Rust has been very clear about all this from the beginning. If you are still reading people's claims about Rust memory safety a different way, that's on you.

> Why wouldn't I use a lower-friction language with a faster compiler?

That's totally up to you! I don't have a problem with people using other languages for these kinds of reasons. My goal here is not to convert you, but to cover more accurately what Rust is and isn't capable of. (At the root of this thread, that's things like "writing fast software with effective memory management styles.")

jblow · 5 years ago

> that lets the compiler apply its memory safety checks to all the places that call it

My point is that those memory safety checks are now meaningless.

> This is still a meaningful improvement to memory safety over C.

No, it really isn't. What you are describing is almost exactly what you get in C.

jblow commented on Speed of Rust vs. C kornel.ski/rust-c-speed... · Posted by u/sivizius

Rusky · 5 years ago

This style of memory management can be as pervasive as you like! You are reading way more detail out of people's comments than they put there, and then getting upset about your misinterpretation.

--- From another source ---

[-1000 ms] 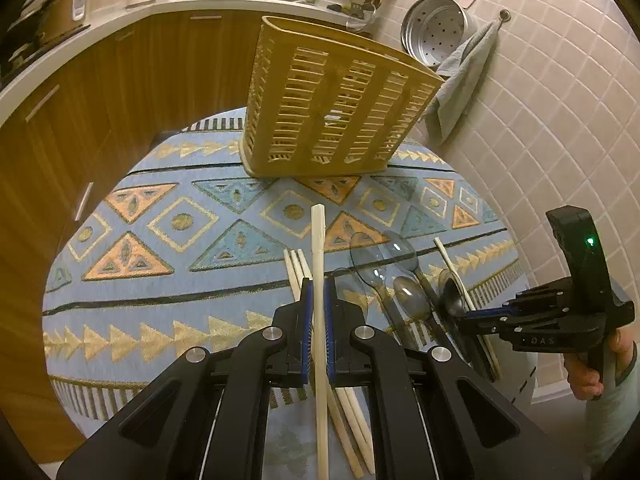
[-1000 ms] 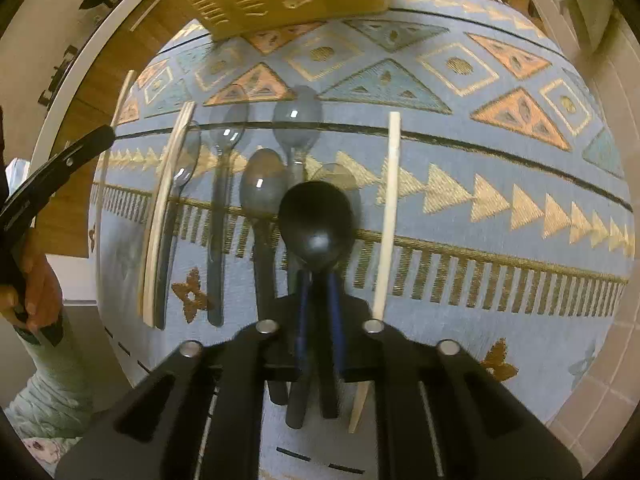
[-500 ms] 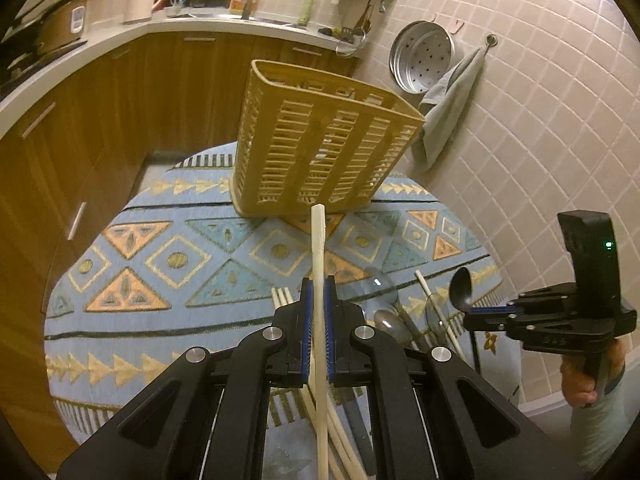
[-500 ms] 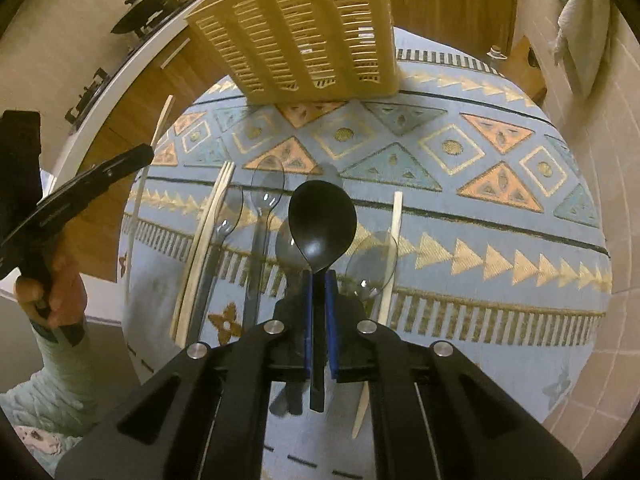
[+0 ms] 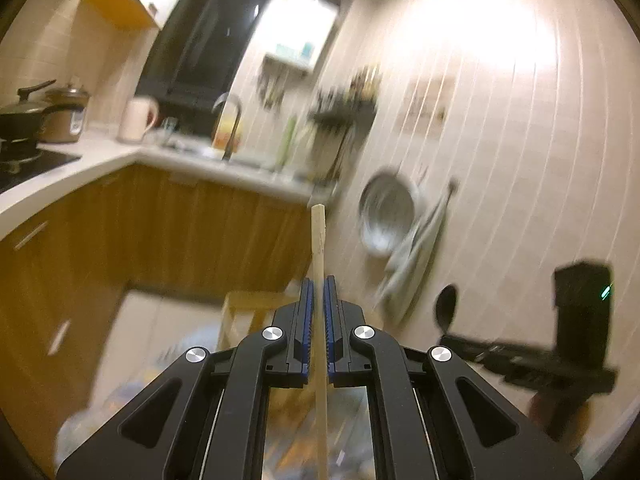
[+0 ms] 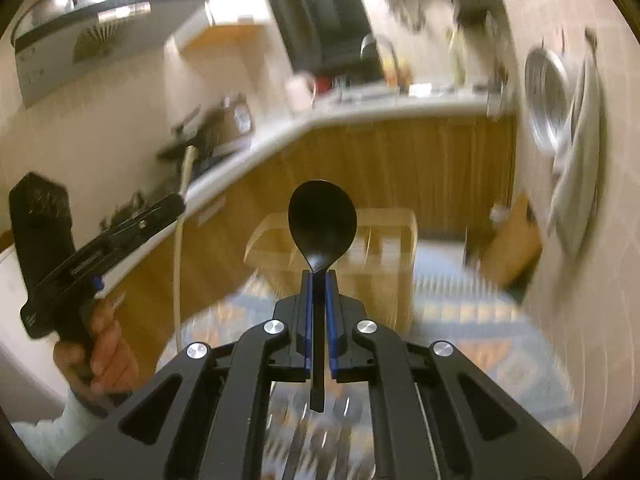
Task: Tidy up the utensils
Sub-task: 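Carry the chopstick and black spoon into the yellow basket and open both grippers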
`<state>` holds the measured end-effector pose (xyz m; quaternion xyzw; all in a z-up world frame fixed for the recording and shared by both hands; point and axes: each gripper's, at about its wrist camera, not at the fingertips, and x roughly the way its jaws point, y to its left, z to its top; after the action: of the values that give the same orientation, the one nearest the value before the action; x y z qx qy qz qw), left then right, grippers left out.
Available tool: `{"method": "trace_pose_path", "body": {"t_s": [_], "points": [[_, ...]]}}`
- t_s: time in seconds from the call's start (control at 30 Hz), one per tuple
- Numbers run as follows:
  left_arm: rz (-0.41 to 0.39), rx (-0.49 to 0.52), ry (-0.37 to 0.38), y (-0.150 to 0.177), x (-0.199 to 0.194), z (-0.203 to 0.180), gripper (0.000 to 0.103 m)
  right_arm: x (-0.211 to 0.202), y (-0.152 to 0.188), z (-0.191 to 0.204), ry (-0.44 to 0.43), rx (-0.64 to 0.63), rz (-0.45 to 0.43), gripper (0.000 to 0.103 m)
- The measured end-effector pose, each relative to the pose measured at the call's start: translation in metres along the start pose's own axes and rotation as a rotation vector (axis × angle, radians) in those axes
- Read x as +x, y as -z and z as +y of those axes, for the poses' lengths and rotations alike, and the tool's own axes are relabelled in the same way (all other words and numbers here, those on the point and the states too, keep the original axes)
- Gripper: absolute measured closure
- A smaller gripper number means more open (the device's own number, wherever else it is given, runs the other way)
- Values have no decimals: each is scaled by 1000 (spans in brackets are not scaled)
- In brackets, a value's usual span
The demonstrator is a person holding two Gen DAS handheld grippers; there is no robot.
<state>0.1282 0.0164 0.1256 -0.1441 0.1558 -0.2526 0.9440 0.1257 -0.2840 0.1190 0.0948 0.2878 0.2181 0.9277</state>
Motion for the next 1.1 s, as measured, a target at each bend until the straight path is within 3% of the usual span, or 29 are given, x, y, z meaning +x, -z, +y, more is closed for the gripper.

If every throwaway string in your program comes from an arena that you clear later, great! Rust won't stop you, or even force you to use unsafe every time you build one. The unsafe code goes in a "give me a fresh chunk of temporary memory" function, and that function is safe to call all over the place: unsafe-in-a-safe-function is a common pattern for extending the set of analyzable programs.

(It's also worth pointing out that Rust's primitive string type is "just a length and a data pointer," so once you've allocated one out of an arena like this, you can do all the nice built-in string-y things with it, with no std::string-like interference.)

The Rust compiler itself uses this sort of bulk memory all the time. It's not limited to the internals of data structures there- it's spread across larger phases and queries of its operation, with all kinds of stuff allocated the same way.

Now, to be fair, this is not the default- e.g. Rust's standard library of collections don't participate. But this is why everyone keeps mentioning custom allocators to you- there is ongoing work to extend these collections with the ability to control how they perform their allocation!

> One last note, I am pretty tired of the "you don't understand Rust, therefore you are beneath us" line that everyone in the Rust community seems to deploy with even the slightest provocation -- not just when responding to me, but to anyone who doesn't just love Rust from top to bottom.

You would get this kind of reaction a lot less often if you didn't make vague or nonsense claims about it so often.

jblow · 5 years ago

Okay, but if I do this everywhere, then I de facto don't have memory safety. Why, then should I use Rust and pretend like I am getting memory safety? Why wouldn't I use a lower-friction language with a faster compiler? It looks to me like the Rust community has this weird way of wanting to have its cake, and eat it too, about memory. Y'all want to advertise how important memory safety is, how great it is to have, and so forth. Then in cases like this, it's always "oh but you just use unsafe, it's fine". These stories are mutually inconsistent. Either you have memory safety or you don't. Paying the cost that Rust makes programmers pay for memory safety, and then not actually getting memory safety, is the worst of both worlds.

Then when you guys say I am making nonsense claims because of course you can have your cake and also eat it as long as you use the Rust programming language, well, it's just pretty weird at that point.